The subtype, characterized by loss of the gene CDK12, was found to be more common in metastatic prostate cancer compared to early stage tumors that had not spread.

"Because prostate cancer is so common, seven percent is a significant number. The fact that immune checkpoint inhibitors may be effective against this subtype of prostate cancer makes it even more significant," said the paper's senior study author Arul Chinnaiyan, director of the Michigan Center for Translational Pathology.

They looked at DNA and RNA sequencing data from 360 tumor samples from patients with metastatic castration-resistant prostate cancer, an aggressive, advanced form of the disease in which the cancer has spread throughout the body and no longer responds to traditional hormone-based treatments.

Researchers found loss of CDK12 in only about one percent of early prostate cancer samples, but it jumped to seven percent for metastatic cancer, which indicated a more-aggressive form of the disease.

"It suggests that those early stage patients who have CDK12 loss are the ones who will develop metastatic disease.
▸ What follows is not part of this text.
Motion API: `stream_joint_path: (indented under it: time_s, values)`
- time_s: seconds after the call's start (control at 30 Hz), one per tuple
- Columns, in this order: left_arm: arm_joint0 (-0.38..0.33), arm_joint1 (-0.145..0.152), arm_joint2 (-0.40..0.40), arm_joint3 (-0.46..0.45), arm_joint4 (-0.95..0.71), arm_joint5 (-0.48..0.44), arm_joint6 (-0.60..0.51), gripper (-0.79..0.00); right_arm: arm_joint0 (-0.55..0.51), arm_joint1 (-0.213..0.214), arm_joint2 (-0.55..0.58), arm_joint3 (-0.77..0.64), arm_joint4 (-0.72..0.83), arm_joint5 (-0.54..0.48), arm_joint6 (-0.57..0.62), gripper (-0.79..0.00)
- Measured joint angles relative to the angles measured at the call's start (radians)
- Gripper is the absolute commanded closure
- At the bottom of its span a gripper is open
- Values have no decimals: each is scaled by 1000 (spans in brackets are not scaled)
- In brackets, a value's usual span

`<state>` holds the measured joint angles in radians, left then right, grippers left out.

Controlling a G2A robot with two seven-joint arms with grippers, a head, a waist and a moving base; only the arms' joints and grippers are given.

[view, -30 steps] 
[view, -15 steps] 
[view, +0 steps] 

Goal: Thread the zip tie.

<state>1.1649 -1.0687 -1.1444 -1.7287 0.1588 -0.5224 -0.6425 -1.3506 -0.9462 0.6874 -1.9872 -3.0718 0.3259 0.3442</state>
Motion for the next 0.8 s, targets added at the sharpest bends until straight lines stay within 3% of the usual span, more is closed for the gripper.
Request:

This could be a harbinger in early cancer," said Chinnaiyan.

By following the mechanism of how CDK12 loss impacts the cell, researchers found a process in which cells create neoantigens that are foreign to the immune system. This boosts immune-fighting T-cells, which may explain why these patients benefit from immune checkpoint blockade.

According to the researchers, tumors in which CDK12 was inactivated were responsive to immune checkpoint inhibitors, a type of immunotherapy treatment that has overall had limited success in prostate cancer.

Researchers are expected to lead a multisite clinical trial to assess checkpoint inhibitors as a treatment for metastatic prostate cancer with CDK12 loss.